■ **What the task requires**
The required output is the lines below from the line containing "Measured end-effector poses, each" to the line containing "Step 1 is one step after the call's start", inclusive, retyped exactly. No other lines belong in it.

■ **Given data**
════════════════

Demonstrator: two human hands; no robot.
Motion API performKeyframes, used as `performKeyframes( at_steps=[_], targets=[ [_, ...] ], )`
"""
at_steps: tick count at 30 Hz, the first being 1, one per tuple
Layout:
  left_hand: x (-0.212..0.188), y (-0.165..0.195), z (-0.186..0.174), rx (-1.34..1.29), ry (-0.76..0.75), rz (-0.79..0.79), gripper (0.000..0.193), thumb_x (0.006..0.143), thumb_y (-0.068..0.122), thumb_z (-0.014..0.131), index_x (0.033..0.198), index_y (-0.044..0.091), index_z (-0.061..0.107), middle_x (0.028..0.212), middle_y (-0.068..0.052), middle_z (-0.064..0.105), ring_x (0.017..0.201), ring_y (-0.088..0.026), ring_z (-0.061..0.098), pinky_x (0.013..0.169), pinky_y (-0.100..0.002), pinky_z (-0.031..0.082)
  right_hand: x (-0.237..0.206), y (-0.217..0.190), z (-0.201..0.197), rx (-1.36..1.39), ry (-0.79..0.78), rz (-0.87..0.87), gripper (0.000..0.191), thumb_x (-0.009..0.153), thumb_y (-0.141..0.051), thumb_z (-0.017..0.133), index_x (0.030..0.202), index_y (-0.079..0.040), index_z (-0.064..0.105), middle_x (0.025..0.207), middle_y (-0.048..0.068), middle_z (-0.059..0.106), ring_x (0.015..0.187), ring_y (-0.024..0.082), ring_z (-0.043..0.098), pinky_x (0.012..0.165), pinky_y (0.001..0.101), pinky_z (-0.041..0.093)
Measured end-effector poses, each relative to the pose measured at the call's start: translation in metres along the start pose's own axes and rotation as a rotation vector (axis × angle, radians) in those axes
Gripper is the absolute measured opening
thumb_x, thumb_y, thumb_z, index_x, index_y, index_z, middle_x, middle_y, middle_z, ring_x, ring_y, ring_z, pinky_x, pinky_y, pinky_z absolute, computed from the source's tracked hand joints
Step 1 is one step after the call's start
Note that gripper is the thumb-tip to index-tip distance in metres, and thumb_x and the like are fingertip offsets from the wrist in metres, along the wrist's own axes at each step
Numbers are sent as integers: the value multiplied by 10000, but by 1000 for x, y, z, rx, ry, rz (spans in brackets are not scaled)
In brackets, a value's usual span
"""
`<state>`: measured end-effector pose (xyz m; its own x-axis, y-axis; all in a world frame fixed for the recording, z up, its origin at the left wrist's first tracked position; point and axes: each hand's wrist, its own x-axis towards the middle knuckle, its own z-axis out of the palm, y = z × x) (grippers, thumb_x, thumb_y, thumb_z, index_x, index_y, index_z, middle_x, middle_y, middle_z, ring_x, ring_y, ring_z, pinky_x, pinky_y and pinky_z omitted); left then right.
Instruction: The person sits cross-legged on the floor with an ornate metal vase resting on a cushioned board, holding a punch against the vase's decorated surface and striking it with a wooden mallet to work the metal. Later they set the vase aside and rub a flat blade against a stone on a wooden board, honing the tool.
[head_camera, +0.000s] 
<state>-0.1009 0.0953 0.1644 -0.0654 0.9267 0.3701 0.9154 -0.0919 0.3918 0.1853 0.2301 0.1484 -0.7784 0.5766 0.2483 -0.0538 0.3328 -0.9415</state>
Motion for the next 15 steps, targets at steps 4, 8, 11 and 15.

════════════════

■ **Output for this task**
Measured end-effector poses, each relative to the pose measured at the call's start: translation in metres along the start pose's own axes and rotation as a rotation vector (axis × angle, radians) in those axes
Gripper is the absolute measured opening
thumb_x, thumb_y, thumb_z, index_x, index_y, index_z, middle_x, middle_y, middle_z, ring_x, ring_y, ring_z, pinky_x, pinky_y, pinky_z absolute, computed from the source's tracked hand joints
Step 1 is one step after the call's start

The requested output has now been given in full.